* How to complete this task *
Copy out every line holding the string "that" from the records below.

Supplied material: Begin

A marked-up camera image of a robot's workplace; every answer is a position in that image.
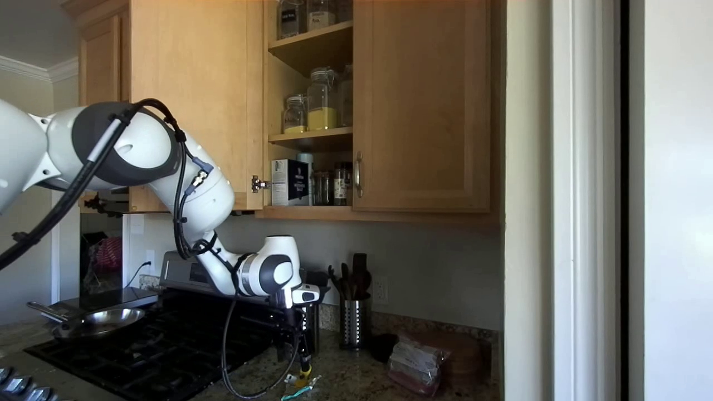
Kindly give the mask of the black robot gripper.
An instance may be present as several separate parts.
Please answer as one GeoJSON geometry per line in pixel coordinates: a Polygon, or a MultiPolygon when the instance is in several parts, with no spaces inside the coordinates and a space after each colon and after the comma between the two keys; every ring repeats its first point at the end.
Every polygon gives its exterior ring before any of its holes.
{"type": "Polygon", "coordinates": [[[293,349],[293,369],[312,369],[313,347],[318,342],[318,304],[323,300],[320,288],[303,282],[275,292],[275,306],[285,316],[285,327],[299,340],[293,349]]]}

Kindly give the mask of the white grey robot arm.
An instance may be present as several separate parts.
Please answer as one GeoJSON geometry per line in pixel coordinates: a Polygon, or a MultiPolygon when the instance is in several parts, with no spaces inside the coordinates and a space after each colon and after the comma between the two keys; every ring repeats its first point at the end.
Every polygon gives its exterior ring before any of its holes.
{"type": "Polygon", "coordinates": [[[312,359],[303,311],[320,290],[300,280],[290,234],[269,234],[256,251],[236,254],[217,239],[234,208],[221,165],[179,129],[165,103],[94,103],[32,115],[0,99],[0,208],[21,192],[47,187],[60,200],[0,254],[9,267],[54,230],[84,192],[145,187],[174,217],[179,254],[197,259],[222,295],[264,300],[287,316],[295,360],[312,359]]]}

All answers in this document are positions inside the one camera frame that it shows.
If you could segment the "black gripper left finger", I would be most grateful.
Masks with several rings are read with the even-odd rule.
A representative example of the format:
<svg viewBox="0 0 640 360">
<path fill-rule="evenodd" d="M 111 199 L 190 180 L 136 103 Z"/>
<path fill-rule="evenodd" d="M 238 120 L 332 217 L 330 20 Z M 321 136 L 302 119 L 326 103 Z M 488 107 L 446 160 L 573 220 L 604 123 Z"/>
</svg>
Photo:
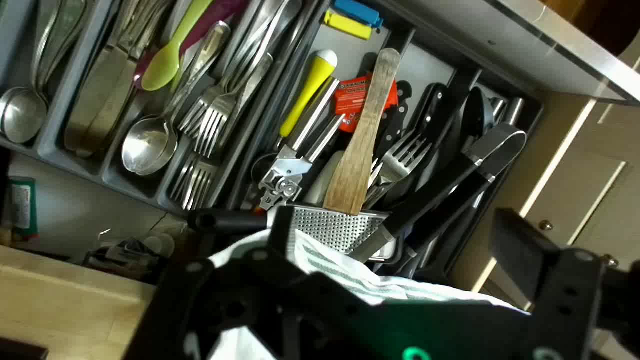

Supplied material: End

* Reply to the exercise *
A marked-up camera image of a robot's workplace; every answer is a position in that image.
All answers in this document are positions inside the one camera frame that it shows.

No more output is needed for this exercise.